AIM OF THE TASK: Below are lines of data; restate word for word those running from the line containing "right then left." to the line containing "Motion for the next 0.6", inclusive, and no others.

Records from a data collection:
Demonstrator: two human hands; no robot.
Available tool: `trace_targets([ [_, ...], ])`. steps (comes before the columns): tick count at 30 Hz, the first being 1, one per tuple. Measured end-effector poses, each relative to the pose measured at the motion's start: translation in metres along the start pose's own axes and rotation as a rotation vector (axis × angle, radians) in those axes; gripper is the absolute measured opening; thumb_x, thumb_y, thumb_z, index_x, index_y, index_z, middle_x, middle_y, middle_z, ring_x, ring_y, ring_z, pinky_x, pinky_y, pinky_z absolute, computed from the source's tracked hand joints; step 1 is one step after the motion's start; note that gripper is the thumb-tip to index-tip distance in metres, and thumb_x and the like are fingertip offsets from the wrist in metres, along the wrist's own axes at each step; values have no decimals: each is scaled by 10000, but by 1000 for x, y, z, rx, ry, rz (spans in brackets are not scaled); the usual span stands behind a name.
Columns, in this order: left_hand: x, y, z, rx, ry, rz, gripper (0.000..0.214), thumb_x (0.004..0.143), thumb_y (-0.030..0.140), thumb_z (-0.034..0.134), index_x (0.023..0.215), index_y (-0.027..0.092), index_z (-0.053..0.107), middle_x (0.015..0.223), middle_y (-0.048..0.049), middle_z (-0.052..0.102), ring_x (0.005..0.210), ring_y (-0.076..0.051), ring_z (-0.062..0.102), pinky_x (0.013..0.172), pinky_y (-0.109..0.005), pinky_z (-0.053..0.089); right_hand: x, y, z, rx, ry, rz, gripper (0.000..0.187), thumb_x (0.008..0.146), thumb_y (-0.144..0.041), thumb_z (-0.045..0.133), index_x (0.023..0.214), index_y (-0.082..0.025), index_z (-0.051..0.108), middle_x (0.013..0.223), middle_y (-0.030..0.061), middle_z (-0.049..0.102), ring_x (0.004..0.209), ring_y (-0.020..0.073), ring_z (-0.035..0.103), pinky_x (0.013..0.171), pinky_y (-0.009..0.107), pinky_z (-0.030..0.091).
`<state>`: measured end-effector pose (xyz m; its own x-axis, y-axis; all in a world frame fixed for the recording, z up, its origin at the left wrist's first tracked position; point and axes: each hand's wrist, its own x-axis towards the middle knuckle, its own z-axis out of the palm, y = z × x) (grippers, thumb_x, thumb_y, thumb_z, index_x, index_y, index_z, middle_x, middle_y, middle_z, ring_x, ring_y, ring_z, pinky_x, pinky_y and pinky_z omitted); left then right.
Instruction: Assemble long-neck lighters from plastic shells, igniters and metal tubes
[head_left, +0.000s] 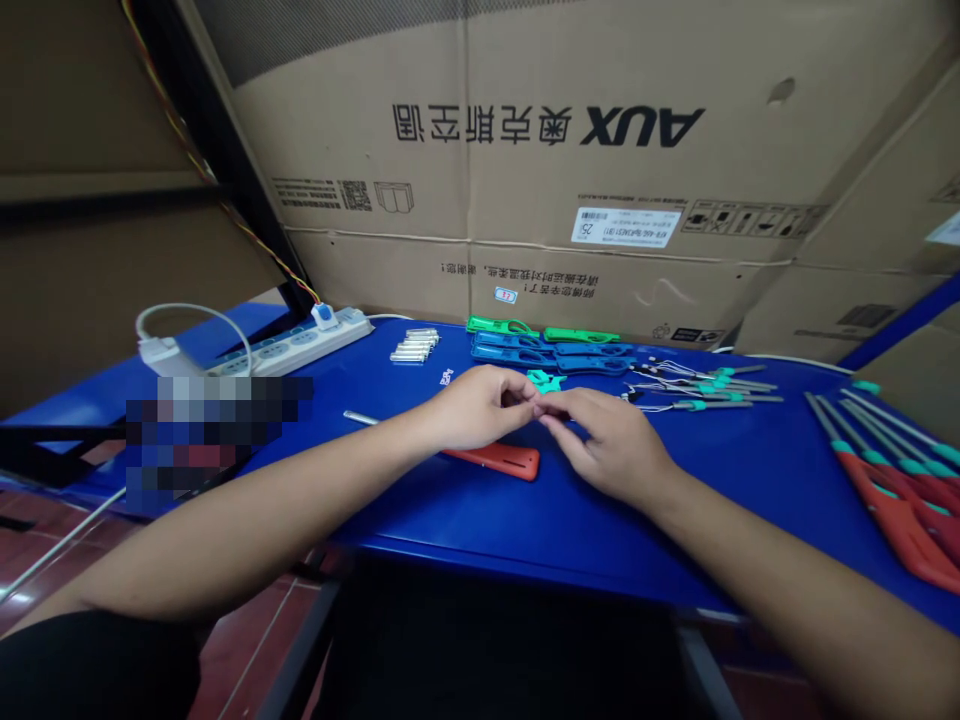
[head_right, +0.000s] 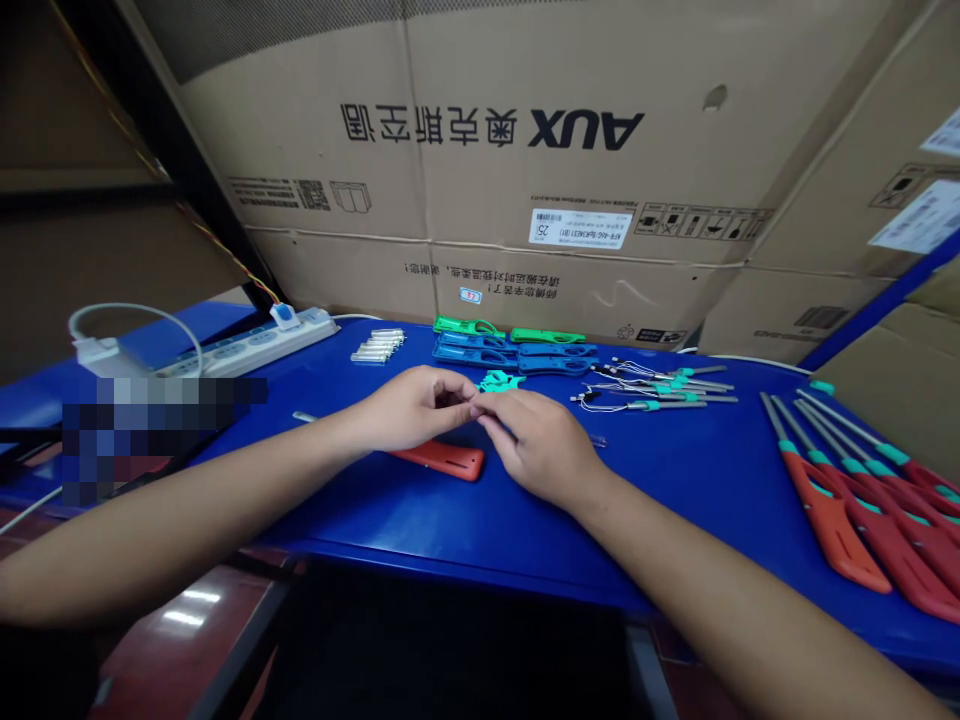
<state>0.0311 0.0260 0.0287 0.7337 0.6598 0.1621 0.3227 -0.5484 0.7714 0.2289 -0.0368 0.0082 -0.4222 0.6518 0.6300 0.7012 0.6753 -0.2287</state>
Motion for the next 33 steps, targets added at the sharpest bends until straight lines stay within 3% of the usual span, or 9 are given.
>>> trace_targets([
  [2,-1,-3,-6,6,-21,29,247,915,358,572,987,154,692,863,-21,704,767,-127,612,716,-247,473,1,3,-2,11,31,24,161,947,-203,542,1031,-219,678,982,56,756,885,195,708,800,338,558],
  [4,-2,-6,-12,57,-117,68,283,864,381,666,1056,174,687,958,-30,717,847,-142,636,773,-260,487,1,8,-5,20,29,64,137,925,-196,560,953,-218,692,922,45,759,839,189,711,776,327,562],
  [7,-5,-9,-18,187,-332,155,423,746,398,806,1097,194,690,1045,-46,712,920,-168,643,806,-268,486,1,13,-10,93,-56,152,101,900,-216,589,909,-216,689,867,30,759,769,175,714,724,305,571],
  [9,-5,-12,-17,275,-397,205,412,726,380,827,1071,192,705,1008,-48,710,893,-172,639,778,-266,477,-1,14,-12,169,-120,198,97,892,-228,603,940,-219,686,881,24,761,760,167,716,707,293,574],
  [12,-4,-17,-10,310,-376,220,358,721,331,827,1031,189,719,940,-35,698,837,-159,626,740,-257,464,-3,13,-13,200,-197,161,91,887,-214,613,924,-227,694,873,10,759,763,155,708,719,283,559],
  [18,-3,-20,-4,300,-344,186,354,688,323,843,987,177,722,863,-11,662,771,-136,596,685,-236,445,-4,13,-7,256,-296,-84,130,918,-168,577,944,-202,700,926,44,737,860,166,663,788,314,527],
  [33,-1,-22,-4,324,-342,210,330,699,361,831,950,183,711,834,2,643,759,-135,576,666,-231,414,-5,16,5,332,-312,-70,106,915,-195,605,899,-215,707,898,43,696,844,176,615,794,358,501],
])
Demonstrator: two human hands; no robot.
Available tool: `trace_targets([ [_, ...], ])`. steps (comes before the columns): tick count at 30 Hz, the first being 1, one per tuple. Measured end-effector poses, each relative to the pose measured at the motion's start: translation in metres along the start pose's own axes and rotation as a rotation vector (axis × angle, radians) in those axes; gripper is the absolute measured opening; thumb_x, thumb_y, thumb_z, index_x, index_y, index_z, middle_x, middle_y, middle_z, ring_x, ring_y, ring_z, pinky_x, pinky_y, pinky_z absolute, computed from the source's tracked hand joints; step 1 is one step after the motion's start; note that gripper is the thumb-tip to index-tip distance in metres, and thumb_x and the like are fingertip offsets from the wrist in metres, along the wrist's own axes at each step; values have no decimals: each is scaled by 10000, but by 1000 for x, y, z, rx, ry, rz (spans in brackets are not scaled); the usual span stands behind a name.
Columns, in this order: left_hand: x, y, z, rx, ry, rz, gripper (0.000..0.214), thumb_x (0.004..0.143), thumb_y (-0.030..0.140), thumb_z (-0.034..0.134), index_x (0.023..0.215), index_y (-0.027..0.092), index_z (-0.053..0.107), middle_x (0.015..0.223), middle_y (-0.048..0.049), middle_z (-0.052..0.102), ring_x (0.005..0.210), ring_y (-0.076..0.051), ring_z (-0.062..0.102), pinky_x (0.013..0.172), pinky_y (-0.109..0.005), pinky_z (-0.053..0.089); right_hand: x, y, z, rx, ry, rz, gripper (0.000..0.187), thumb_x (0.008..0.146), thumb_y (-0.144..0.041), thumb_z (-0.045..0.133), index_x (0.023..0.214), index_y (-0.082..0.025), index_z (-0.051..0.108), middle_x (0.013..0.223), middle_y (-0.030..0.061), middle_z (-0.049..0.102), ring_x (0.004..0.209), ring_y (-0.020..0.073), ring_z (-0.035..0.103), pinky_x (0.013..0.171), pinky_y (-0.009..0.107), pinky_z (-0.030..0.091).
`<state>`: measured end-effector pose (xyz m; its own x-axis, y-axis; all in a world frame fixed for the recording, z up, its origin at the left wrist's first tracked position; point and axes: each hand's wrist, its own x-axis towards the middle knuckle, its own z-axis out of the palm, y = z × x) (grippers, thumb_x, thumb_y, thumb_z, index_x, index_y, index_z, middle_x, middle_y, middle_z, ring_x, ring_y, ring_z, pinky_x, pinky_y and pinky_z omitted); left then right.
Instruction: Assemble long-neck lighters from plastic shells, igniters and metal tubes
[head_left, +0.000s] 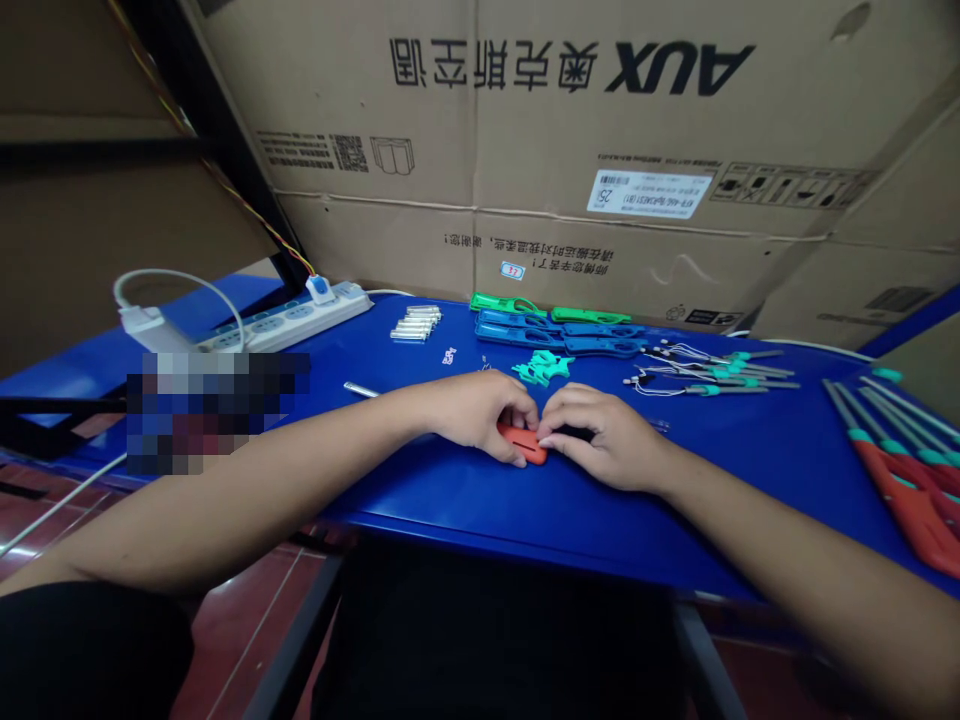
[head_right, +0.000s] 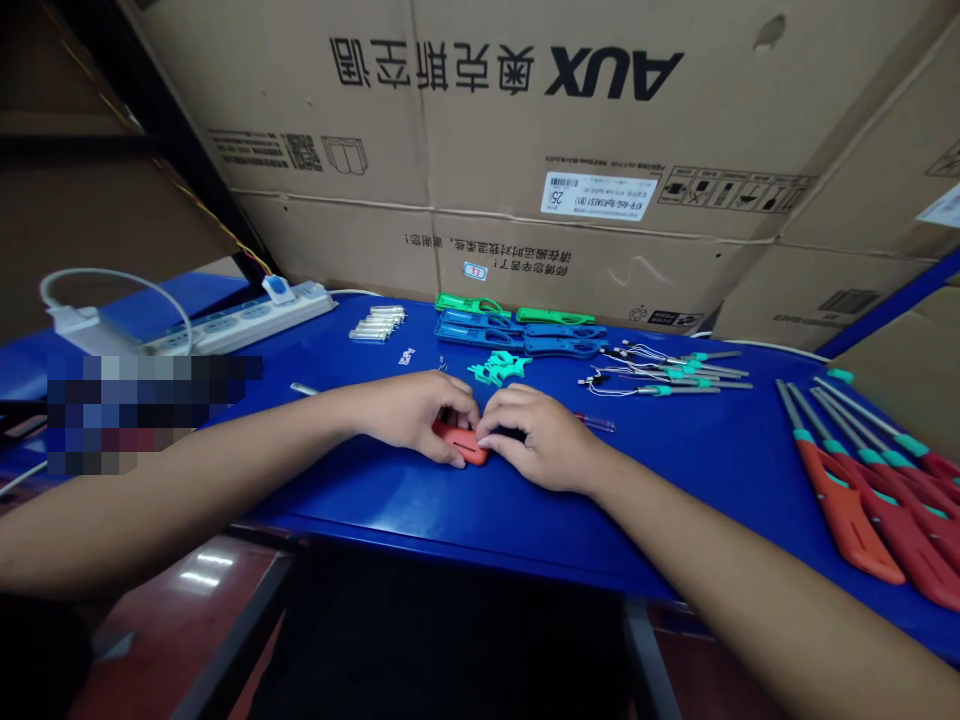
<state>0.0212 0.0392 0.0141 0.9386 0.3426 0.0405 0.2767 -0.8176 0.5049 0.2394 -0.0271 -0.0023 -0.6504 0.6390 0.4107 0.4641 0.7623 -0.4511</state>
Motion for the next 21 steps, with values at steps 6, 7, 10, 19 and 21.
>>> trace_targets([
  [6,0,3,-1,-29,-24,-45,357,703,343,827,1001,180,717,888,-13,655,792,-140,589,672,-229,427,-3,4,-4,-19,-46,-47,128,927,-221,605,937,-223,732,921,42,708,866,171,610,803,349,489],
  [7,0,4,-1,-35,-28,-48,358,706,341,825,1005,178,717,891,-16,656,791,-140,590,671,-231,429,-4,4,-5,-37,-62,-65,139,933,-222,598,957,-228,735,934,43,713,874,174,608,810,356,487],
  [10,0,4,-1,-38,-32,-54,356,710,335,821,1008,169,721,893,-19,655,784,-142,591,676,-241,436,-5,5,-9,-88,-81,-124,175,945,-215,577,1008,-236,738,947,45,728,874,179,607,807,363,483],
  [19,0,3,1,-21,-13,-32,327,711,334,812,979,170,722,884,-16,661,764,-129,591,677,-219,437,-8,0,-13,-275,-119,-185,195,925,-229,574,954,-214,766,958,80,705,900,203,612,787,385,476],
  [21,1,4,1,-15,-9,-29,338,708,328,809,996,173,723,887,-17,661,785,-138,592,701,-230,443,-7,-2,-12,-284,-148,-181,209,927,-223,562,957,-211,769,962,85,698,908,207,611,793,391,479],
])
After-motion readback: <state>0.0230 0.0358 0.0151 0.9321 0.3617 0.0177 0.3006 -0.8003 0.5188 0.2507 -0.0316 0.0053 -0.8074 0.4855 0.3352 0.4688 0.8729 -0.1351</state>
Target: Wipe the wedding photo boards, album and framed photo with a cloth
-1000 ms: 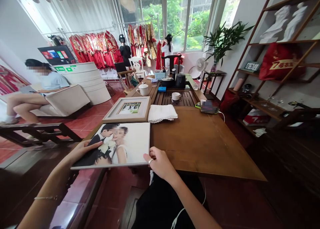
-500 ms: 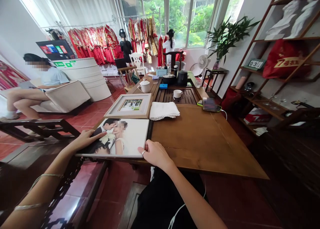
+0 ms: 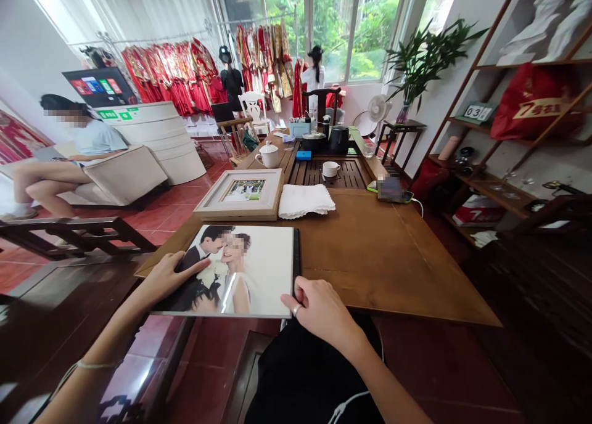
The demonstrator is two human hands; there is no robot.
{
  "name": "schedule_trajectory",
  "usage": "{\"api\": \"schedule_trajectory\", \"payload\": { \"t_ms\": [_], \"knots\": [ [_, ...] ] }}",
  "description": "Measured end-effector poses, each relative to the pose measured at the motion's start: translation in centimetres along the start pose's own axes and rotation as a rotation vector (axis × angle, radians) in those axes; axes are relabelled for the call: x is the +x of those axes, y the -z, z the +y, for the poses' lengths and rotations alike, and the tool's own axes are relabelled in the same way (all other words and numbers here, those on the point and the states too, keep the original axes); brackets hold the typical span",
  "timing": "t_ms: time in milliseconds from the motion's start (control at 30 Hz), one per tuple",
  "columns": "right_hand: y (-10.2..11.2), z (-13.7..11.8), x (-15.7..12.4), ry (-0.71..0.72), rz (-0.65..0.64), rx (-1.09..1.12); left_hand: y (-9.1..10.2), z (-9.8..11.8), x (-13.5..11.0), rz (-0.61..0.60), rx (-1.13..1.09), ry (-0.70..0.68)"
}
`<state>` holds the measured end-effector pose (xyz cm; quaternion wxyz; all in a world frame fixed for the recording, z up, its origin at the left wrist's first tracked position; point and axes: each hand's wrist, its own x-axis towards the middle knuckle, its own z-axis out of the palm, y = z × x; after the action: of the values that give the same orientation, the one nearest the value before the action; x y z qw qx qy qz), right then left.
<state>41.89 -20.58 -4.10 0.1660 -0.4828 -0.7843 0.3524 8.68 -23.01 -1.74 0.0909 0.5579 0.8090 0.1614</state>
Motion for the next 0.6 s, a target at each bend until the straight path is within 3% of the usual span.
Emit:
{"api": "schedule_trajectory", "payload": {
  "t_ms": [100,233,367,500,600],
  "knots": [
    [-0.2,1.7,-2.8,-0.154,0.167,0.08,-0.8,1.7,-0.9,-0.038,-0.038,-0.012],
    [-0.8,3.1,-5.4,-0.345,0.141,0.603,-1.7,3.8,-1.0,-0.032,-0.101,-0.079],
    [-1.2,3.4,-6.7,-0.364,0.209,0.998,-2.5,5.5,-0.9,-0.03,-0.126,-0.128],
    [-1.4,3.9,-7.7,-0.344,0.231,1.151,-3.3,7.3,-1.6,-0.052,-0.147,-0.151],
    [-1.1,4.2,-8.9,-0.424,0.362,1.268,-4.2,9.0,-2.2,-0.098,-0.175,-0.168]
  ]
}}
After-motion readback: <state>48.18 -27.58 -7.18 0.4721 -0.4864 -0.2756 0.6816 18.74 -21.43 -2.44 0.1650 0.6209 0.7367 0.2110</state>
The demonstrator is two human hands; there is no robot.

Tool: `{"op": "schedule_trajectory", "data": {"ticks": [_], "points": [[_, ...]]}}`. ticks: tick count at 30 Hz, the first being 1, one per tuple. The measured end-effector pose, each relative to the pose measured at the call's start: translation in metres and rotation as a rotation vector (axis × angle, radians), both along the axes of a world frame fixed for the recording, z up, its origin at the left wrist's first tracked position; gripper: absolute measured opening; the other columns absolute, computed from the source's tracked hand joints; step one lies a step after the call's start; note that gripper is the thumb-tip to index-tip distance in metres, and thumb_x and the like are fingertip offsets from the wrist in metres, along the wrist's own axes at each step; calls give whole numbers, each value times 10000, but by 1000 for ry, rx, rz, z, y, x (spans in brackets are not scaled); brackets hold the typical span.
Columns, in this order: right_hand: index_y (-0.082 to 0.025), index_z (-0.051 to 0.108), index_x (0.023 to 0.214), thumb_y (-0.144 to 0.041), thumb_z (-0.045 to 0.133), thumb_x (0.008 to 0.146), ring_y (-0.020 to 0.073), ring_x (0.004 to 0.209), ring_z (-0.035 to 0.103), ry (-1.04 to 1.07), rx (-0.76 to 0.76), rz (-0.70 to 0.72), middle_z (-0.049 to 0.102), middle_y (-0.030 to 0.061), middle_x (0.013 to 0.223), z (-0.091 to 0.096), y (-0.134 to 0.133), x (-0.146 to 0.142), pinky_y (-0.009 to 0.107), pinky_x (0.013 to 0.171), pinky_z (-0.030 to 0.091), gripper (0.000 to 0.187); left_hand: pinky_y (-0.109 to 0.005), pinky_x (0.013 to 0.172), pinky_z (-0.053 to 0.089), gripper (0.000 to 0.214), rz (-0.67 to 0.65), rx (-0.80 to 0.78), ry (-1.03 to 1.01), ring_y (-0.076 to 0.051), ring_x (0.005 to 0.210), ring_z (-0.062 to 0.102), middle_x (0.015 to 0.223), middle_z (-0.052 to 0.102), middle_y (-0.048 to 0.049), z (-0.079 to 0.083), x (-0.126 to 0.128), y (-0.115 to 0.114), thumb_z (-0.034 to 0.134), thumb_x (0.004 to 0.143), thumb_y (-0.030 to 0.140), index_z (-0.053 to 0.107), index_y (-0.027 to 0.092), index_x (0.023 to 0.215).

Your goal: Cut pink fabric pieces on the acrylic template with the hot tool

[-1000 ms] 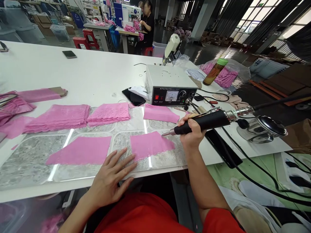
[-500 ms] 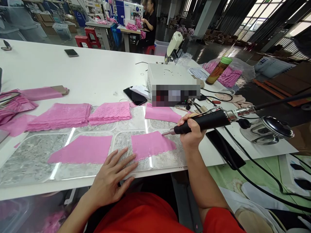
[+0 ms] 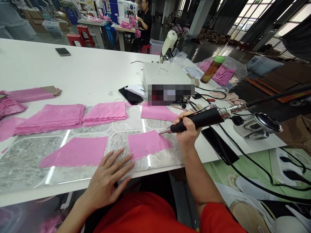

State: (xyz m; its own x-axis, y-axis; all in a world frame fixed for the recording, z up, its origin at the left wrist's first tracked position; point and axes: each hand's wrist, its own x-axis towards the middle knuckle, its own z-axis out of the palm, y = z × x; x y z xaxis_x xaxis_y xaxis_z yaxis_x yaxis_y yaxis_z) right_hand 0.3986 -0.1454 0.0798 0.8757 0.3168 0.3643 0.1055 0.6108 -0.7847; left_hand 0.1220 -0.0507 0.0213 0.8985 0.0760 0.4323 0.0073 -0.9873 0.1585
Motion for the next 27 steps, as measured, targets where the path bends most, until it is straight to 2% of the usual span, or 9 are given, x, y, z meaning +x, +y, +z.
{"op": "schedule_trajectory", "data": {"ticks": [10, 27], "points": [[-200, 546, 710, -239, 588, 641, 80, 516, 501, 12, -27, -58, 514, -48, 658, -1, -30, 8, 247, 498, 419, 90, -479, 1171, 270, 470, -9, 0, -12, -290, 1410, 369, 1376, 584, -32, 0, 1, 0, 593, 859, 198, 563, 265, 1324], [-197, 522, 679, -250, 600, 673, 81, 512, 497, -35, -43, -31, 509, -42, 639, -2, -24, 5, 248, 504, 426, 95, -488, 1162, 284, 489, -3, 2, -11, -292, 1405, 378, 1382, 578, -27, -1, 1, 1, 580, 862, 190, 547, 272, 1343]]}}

SOLUTION:
`<state>` holds the measured end-effector pose (xyz cm; quaternion wxyz; all in a world frame fixed for the recording, z up, its origin at the left wrist's first tracked position; point and axes: each hand's wrist, its own x-axis towards the middle knuckle, its own z-axis out of the palm, y = z × x; after the action: of the values that give the same orientation, the one nearest the value before the action; x y z qw qx qy qz), right then left.
<state>41.89 -20.58 -4.10 0.1660 -0.4828 -0.7843 0.3524 8.68 -23.01 -1.74 0.0909 0.5579 0.8090 0.1614</state>
Motion for the next 0.6 s, a target at each bend until the straight path is within 3% of the usual span.

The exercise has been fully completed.